**EXERCISE INSTRUCTIONS**
From the line that has "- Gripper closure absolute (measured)" down to the final line of the listing below, transcribe every line exactly, and only those.

**THE DATA**
◇ ◇ ◇ ◇ ◇

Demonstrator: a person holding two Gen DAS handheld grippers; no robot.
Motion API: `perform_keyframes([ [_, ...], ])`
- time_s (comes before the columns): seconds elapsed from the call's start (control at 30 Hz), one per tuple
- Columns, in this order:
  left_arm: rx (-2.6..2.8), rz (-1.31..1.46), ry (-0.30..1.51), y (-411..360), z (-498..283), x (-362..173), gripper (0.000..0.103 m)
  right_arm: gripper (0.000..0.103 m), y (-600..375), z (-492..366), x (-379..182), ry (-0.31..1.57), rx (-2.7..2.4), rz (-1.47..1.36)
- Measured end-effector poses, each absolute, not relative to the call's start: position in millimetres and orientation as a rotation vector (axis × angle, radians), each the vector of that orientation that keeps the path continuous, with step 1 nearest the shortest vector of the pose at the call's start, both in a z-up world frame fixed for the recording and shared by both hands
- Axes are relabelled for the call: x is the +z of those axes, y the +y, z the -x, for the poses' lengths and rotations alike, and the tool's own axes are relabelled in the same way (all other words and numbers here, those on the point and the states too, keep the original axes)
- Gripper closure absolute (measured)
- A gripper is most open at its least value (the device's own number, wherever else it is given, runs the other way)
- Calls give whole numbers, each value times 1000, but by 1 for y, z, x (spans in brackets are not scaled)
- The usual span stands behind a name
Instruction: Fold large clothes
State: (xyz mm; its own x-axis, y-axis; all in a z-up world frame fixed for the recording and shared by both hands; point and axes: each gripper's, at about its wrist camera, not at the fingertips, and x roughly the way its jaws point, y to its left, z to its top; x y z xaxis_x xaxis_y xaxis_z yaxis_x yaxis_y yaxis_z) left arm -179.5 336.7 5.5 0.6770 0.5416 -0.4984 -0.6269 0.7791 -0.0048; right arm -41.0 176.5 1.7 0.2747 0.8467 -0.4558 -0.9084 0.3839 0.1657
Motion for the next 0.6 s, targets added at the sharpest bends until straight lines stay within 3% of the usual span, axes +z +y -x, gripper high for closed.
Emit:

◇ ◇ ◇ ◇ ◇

**THE ANSWER**
- Gripper closure absolute (measured)
- A gripper is most open at its least value (the device's own number, wherever else it is given, runs the other way)
- Calls give whole numbers, each value times 1000, but by 1 for y, z, x (spans in brackets are not scaled)
- The usual span stands behind a name
Instruction: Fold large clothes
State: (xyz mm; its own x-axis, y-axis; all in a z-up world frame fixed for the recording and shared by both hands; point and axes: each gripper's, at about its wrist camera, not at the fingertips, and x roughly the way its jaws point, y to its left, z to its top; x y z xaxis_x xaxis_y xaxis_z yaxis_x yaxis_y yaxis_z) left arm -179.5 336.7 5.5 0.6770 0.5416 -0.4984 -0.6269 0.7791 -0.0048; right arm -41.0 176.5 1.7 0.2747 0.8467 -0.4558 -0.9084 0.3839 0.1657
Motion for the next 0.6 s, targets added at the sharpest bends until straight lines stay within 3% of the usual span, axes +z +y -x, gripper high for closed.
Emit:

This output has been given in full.